Friday 30 January 2009

Getting A Blank Mind When Put Under Pressure

As I’ve said before on previous posts of this blog, one of the funny things with Social Anxiety Disorder is that people seem to relate to so many things. For example, when I was first finding out about SA I went to the SA UK forum and read a few interesting posts just to see if I could relate to any of it, which meant that I would probably have SA. Anyway, I saw a post from someone saying that they seem to get a blank mind when put under pressure – say someone approached them in the street and asked something out of the blue, this persons mind would go completely blank and they wouldn’t really know the correct answer (without guessing).

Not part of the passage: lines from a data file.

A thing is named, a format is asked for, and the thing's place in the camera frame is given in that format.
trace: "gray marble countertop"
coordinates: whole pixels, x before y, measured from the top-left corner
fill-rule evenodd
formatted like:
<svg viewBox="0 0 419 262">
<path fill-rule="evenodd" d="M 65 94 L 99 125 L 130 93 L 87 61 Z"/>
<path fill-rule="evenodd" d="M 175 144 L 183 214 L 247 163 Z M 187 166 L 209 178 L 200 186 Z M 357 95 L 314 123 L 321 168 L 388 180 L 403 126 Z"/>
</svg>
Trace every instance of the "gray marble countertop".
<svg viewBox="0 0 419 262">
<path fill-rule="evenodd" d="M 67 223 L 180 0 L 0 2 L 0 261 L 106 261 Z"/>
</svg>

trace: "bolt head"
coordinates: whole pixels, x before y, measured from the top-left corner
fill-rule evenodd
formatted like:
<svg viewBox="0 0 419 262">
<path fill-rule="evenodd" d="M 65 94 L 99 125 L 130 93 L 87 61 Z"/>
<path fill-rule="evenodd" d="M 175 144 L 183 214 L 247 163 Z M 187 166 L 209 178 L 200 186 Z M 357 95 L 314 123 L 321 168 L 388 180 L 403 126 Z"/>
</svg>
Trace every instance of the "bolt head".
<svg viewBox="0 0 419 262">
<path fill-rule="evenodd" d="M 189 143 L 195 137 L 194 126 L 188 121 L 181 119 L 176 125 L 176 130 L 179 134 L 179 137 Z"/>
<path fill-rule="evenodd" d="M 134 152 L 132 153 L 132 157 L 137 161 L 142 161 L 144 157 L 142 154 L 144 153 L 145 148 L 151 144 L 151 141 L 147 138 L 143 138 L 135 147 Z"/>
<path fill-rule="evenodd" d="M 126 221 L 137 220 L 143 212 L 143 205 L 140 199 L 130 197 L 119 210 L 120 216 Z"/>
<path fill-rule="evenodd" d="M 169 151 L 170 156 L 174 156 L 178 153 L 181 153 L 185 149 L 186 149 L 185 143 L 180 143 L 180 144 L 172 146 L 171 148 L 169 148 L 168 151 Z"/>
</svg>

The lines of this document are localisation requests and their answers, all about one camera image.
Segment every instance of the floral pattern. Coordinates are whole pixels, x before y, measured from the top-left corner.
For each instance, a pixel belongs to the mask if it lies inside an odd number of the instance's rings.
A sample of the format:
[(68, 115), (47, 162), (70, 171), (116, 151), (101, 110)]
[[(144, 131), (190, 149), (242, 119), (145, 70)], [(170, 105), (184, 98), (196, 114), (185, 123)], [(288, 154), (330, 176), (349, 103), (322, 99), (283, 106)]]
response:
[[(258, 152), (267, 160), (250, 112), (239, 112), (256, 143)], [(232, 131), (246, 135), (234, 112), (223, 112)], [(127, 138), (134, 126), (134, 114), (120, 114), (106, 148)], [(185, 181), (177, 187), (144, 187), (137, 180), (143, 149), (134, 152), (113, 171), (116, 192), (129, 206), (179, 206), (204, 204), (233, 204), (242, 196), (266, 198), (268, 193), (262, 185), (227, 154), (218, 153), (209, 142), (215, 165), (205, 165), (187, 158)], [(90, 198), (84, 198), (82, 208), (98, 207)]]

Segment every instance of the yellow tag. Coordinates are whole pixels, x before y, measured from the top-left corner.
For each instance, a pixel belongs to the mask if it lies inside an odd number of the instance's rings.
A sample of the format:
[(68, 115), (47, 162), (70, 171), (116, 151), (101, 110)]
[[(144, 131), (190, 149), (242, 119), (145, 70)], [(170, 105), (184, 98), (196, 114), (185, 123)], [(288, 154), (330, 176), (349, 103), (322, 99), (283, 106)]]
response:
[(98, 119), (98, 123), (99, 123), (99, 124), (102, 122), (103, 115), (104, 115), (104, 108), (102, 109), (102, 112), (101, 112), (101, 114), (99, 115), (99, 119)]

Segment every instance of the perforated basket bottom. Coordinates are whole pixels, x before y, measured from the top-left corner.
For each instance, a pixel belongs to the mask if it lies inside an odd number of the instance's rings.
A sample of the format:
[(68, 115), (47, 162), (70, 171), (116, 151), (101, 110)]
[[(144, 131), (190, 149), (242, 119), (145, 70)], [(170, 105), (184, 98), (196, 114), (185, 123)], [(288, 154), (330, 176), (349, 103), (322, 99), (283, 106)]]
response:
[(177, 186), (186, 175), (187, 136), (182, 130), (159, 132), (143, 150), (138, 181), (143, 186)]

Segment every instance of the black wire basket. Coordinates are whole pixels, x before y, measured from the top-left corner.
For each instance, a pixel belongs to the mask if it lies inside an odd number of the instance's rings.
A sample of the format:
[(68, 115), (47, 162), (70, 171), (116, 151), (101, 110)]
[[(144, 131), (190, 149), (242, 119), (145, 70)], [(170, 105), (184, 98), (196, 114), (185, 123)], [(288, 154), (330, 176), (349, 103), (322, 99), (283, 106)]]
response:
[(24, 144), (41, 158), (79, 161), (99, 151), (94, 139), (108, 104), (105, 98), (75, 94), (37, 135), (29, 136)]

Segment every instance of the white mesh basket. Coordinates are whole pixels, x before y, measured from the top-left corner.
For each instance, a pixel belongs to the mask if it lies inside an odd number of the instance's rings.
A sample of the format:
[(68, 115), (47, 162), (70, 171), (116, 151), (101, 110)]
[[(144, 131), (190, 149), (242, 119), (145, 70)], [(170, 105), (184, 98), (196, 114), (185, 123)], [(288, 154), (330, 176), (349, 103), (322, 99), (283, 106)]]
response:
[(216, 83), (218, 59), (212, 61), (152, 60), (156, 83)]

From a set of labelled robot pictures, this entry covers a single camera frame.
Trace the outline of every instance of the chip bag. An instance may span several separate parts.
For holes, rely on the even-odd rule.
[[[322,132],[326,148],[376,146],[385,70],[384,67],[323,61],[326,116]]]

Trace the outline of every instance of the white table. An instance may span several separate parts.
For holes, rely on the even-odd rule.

I looked at some of the symptoms of Social Anxiety Disorder and surely enough, getting a blank-mind when put under pressure was one of the symptoms. This was something else that led me to believe that I definitely have a form of SA – years ago when I worked at a supermarket part-time whilst I was at college I would get approached by customers asking me where things were. Sometimes I would be fine and would remember where things were, but other times I would feel as if my mind has gone completely blank – and not really know the answer. At the time I thought I was just being a bit thick really, and that I was forgetful or just really bad with customers. I guess I was really bad with most customers, but at least I know that it was (hopefully) mainly because of having social anxiety.

It may sound like another weird thing to explain to someone without SA or who hasn’t heard of SA but it does just feel like having your mind completely washed. Even one time I remember talking with a colleague about something that I was extremely knowledgeable on – and this was someone I was quite comfortable talking with, but when they asked me a very very easy question about something my mind went and I couldn’t answer. Its a very strange, uncomfortable feeing, and very frustrating when you know its something that is so simple and yet you seem so struggle so much under pressure. I would hate to see myself on a program like Who Wants To Be A Millionaire! I wouldn’t even be able to answer the questions that I did know!